TO DO
Transcribe each entry exactly; skip the images.

SUPPLIED RECORDS
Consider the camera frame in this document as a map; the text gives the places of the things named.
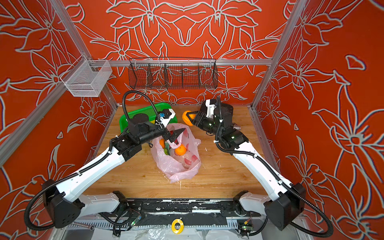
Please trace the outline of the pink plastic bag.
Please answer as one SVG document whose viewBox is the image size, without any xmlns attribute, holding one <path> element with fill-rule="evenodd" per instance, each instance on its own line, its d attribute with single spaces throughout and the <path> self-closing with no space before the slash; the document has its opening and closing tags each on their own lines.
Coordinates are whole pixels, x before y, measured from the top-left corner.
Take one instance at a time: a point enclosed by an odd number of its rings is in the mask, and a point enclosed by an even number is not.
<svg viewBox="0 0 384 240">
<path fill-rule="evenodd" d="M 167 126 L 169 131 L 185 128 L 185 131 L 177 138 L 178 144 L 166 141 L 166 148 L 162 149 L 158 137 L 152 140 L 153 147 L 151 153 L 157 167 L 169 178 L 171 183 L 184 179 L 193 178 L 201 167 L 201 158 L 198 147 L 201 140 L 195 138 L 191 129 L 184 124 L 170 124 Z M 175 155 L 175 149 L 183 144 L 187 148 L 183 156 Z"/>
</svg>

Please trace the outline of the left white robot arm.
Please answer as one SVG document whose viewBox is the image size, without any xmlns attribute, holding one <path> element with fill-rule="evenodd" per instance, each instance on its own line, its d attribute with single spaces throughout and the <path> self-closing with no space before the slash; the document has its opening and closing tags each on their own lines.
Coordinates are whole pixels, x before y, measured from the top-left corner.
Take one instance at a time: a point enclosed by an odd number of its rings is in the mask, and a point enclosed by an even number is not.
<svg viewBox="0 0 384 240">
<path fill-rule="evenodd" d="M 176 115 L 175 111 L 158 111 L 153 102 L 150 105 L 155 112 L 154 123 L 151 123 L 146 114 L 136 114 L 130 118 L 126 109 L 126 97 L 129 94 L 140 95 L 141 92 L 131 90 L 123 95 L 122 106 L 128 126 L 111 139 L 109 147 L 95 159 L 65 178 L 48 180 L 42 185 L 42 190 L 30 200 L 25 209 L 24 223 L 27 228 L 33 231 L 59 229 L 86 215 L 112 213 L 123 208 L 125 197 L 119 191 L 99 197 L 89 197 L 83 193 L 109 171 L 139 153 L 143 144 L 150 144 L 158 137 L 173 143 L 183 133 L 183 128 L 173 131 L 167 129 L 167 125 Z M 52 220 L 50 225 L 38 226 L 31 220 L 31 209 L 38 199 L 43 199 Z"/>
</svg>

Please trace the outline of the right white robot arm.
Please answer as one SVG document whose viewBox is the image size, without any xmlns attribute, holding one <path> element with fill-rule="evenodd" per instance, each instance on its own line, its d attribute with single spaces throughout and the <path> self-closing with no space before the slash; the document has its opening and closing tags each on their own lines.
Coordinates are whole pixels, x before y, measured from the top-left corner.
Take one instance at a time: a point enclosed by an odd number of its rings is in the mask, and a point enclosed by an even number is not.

WRITTEN SOLUTION
Consider the camera frame in this document as a map; the text gives the places of the things named.
Please trace the outline of the pink plastic bag.
Please answer as one SVG document whose viewBox is the image size, without any xmlns attribute, holding one <path> element with fill-rule="evenodd" per instance, each instance on its own line, its d attribute with single spaces throughout and the <path> self-closing with no space before the slash; the document has its opening and closing tags each on their own lines.
Coordinates are whole pixels, x before y, measured from the top-left corner.
Take one instance at a time: a point enclosed by an odd number of its rings is in the mask, and a point enclosed by an even number is not.
<svg viewBox="0 0 384 240">
<path fill-rule="evenodd" d="M 167 126 L 169 131 L 185 128 L 185 131 L 177 138 L 178 144 L 166 141 L 166 148 L 162 149 L 158 137 L 152 140 L 153 147 L 151 153 L 157 167 L 169 178 L 171 183 L 184 179 L 193 178 L 201 167 L 201 158 L 198 147 L 201 140 L 195 138 L 191 129 L 184 124 L 170 124 Z M 175 155 L 175 149 L 183 144 L 187 148 L 183 156 Z"/>
</svg>

Please trace the outline of the left white robot arm.
Please answer as one SVG document whose viewBox is the image size, without any xmlns attribute, holding one <path> element with fill-rule="evenodd" per instance, each instance on its own line, its d attribute with single spaces throughout and the <path> self-closing with no space before the slash; the document has its opening and closing tags each on their own lines.
Coordinates are whole pixels, x before y, measured from the top-left corner.
Take one instance at a time: a point enclosed by an odd number of its rings is in the mask, and a point enclosed by an even number is not.
<svg viewBox="0 0 384 240">
<path fill-rule="evenodd" d="M 176 115 L 175 111 L 158 111 L 153 102 L 150 105 L 155 112 L 154 123 L 151 123 L 146 114 L 136 114 L 130 118 L 126 109 L 126 97 L 129 94 L 140 95 L 141 92 L 131 90 L 123 95 L 122 106 L 128 126 L 111 139 L 109 147 L 95 159 L 65 178 L 48 180 L 42 185 L 42 190 L 30 200 L 25 209 L 24 223 L 27 228 L 33 231 L 59 229 L 86 215 L 112 213 L 123 208 L 125 197 L 119 191 L 99 197 L 89 197 L 83 193 L 109 171 L 139 153 L 143 144 L 150 144 L 158 137 L 173 143 L 183 133 L 183 128 L 173 131 L 167 129 L 167 125 Z M 52 220 L 50 225 L 38 226 L 31 220 L 31 209 L 38 199 L 43 199 Z"/>
</svg>

Please trace the outline of the right white robot arm.
Please answer as one SVG document whose viewBox is the image size, without any xmlns attribute, holding one <path> element with fill-rule="evenodd" per instance, each instance on its own line, its d attribute with single spaces throughout and the <path> self-closing with no space before the slash; the document has its opening and closing tags each on their own lines.
Coordinates are whole pixels, x before y, measured from the top-left corner.
Take one instance at a time: a point enclosed by an odd number of its rings is in the mask, and a point enclosed by an even number is not.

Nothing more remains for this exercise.